What you will do
Of the material below, the lines to be retyped are those from the line containing "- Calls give" through the line containing "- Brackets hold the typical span", inclusive; reproduce them exactly.

━━━━━━━━

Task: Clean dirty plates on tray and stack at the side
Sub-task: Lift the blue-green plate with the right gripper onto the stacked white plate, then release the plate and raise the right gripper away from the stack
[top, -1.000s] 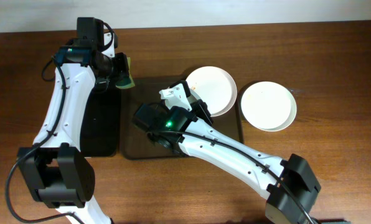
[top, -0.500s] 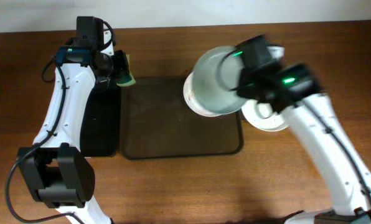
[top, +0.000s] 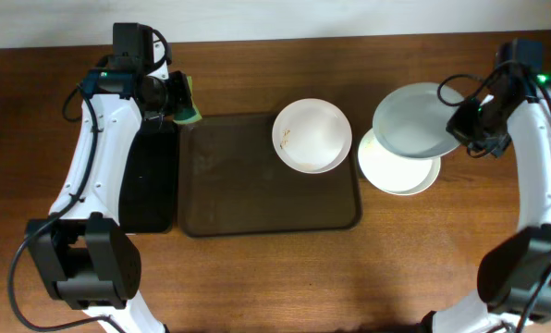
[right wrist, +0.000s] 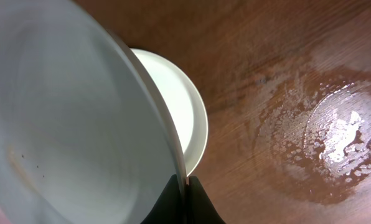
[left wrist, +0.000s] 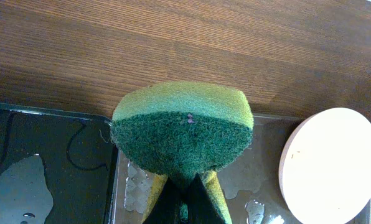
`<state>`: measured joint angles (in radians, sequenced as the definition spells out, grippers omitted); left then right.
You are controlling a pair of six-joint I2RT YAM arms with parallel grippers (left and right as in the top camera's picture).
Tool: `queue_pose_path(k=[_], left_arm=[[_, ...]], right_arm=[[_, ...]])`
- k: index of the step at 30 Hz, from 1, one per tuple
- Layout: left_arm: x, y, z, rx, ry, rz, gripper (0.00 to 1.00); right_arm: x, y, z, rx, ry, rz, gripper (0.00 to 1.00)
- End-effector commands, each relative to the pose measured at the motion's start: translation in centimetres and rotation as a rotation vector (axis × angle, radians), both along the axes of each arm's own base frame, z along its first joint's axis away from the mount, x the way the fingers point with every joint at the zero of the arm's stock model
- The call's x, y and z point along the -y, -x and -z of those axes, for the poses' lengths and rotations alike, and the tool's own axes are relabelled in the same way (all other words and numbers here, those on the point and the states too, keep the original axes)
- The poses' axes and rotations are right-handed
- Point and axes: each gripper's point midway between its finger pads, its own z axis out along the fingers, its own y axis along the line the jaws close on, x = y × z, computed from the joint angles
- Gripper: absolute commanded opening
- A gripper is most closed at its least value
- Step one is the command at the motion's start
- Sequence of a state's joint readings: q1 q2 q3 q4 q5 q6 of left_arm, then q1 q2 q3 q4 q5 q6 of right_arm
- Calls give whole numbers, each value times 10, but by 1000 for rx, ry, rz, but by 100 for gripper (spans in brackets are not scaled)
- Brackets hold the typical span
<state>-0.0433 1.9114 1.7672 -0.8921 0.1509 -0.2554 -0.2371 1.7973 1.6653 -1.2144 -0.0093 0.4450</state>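
Observation:
My right gripper (top: 472, 120) is shut on the rim of a white plate (top: 412, 120), tilted in the air over a second white plate (top: 400, 172) that lies on the table right of the tray. The held plate (right wrist: 73, 118) fills the right wrist view, with the lying plate (right wrist: 182, 118) behind it. My left gripper (top: 171, 102) is shut on a yellow-and-green sponge (top: 189, 102) above the brown tray's (top: 266, 199) far left corner. The sponge (left wrist: 182, 127) shows green side forward. A third white plate (top: 311, 135) with brown specks rests on the tray's far right corner.
A black tray (top: 146, 185) with water on it lies left of the brown tray. Water puddles (left wrist: 260, 158) sit on the brown tray. A wet patch (right wrist: 322, 134) marks the wooden table near the right plates.
My right arm has swung from over the brown tray to the table's right side, carrying the plate, which now hangs over the plate lying there. The left gripper and sponge have barely moved.
First my left gripper pressed the sponge onto a plate on the tray while the right gripper gripped its rim. Then the sponge was raised to the tray's far left corner. After that the right gripper held the plate tilted above the tray, and now over the side plate.

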Motion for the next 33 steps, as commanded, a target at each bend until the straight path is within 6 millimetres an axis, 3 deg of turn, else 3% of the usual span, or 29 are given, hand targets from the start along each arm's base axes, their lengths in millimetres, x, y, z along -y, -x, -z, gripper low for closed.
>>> queue_pose_path(k=[1,7,13,15,19,23,27,30,33], left_arm=[[2,-4,-3,9,16,-7,1],[2,-4,-3,9,16,-7,1],[2,-4,-3,10,16,-7,1],[2,-4,-3,9,16,-6,1],[2,-4,-3,9,16,-7,1],[1,-1,-1,-6,12,-8,1],[1,-1,-1,-6,12,-8,1],[1,-1,-1,-6,12,-8,1],[1,-1,-1,-6,12,-7,1]], right_arm=[[-4,8,34,-88,-22,-27,4],[-6,24,84,-147,-34,-23,4],[-6,18,110,-95,-25,-25,11],[-7,15,110,-78,-35,-28,27],[-35,3,101,-13,-174,-172,35],[-61,-27,51,87,-203,-327,45],[-107,-67,6,228,-112,-495,46],[-141,-80,6,261,-55,-574,45],[-170,-82,32,214,-58,-631,44]])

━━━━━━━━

Solution for this problem
- Calls give whole numbers, each value times 10, but by 1000 for rx, ry, rz, but by 100 for gripper (spans in brackets are not scaled)
- Brackets hold the typical span

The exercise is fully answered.